WORK ORDER. Copy out each line of the data that holds the string "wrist".
== AVAILABLE DATA
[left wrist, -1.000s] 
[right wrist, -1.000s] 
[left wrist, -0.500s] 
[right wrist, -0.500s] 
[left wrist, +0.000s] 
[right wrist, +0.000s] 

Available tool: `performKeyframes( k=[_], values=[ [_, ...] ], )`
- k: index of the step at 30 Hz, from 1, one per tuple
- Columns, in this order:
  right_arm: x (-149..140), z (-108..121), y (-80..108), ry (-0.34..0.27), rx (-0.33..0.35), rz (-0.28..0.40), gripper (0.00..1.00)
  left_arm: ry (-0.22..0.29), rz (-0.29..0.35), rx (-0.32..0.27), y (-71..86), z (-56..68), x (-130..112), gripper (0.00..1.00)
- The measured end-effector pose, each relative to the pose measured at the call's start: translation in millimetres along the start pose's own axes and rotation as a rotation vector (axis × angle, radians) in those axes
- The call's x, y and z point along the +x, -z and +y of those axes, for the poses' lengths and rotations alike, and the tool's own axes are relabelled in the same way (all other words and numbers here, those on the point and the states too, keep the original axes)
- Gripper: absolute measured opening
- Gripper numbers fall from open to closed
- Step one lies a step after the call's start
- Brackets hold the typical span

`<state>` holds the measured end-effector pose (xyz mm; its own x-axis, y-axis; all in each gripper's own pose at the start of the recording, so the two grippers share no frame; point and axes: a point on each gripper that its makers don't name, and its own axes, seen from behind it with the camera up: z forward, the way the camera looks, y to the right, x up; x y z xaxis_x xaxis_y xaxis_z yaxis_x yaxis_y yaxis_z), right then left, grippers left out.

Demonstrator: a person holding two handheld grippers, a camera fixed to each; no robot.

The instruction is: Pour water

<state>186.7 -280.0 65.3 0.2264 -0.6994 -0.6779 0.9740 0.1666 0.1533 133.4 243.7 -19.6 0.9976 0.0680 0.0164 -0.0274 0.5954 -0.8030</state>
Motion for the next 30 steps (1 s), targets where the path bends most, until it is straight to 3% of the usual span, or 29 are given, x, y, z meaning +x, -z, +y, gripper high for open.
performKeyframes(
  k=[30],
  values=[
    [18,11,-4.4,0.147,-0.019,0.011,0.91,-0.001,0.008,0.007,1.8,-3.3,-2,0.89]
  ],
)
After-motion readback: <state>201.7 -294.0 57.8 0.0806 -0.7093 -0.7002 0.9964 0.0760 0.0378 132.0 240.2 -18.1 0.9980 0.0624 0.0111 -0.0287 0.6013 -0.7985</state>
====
RESULT.
[left wrist, -1.000s] 
[right wrist, -1.000s] 
[left wrist, -0.500s] 
[right wrist, -0.500s] 
[left wrist, +0.000s] 
[right wrist, +0.000s] 

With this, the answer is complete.